Seeing the world in black and white should only be the beginning of more nuanced thought.
Luciano Floridi1 Oppositesattractbystellamarina
He was using his power to get sex. Photograph: Pascal Le Segretain/Getty Images

Award-winning philosopher of the information age, Luciano Floridi, is Professor of Philosophy and Ethics of Information at the University of Oxford. In this interview, Floridi comments on the peculiar human obsession with oppositions.


Some philosophy has questioned the reality of all direct oppositions. How far would you agree that all oppositions are constructed?

Oppositions are not constructed – as if it were up to us to decide about them entirely – but they are not discovered either – as if we only needed to acknowledge them by registering their presence in the world from some God’s eye perspective. They are designed, and this means that they are a mixture of objective data and subjective manipulation.

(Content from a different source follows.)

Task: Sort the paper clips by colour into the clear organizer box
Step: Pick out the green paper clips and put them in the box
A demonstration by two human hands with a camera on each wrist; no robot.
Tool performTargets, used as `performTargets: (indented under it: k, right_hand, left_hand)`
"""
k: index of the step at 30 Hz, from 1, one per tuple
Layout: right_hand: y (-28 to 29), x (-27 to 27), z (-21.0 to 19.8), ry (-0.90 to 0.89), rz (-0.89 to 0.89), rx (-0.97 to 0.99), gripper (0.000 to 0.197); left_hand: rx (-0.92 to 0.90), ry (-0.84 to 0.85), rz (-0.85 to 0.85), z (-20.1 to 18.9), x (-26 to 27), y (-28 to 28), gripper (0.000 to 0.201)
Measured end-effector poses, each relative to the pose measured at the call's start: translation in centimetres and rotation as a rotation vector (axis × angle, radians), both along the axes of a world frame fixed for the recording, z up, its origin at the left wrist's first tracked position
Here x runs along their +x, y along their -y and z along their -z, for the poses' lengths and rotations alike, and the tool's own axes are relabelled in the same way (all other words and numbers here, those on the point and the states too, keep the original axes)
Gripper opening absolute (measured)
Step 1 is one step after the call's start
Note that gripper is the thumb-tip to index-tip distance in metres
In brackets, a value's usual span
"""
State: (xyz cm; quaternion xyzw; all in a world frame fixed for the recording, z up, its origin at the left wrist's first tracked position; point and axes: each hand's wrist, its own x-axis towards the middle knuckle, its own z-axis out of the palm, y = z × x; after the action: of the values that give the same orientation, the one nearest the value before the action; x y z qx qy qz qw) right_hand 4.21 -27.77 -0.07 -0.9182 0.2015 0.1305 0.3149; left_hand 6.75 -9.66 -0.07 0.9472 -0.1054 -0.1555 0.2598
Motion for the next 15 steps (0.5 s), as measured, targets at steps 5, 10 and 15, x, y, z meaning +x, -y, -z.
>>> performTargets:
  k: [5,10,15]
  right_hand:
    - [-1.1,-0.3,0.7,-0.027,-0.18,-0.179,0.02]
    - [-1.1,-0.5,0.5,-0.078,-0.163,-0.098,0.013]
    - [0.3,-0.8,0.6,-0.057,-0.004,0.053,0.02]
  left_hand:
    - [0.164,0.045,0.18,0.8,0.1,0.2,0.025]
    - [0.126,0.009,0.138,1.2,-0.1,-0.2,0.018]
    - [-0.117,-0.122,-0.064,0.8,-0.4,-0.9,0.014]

We can see the world in black or white, appreciate it as big or small, evaluate it in terms of right or wrong, or think that it must be discrete or continuous. But the truth is that any opposition is the outcome of a specific abstraction – that is, a specific way of processing the constraining affordances, the ingredients, provided by the world – and an abstraction is adopted for a specific purpose. If the purpose is to see continuity and not mere polarisation, then the grey, the medium-sized, the ambiguous and so forth may be privileged. This is not relativism, because there is a clear sense in which one may assess the appropriateness of one abstraction with respect to the fulfilment of a particular purpose.


Do you think that binary distinctions can aid our understanding of the world in any circumstances?

They can be. Often they are only starting points for more nuanced and subtler forms of understanding.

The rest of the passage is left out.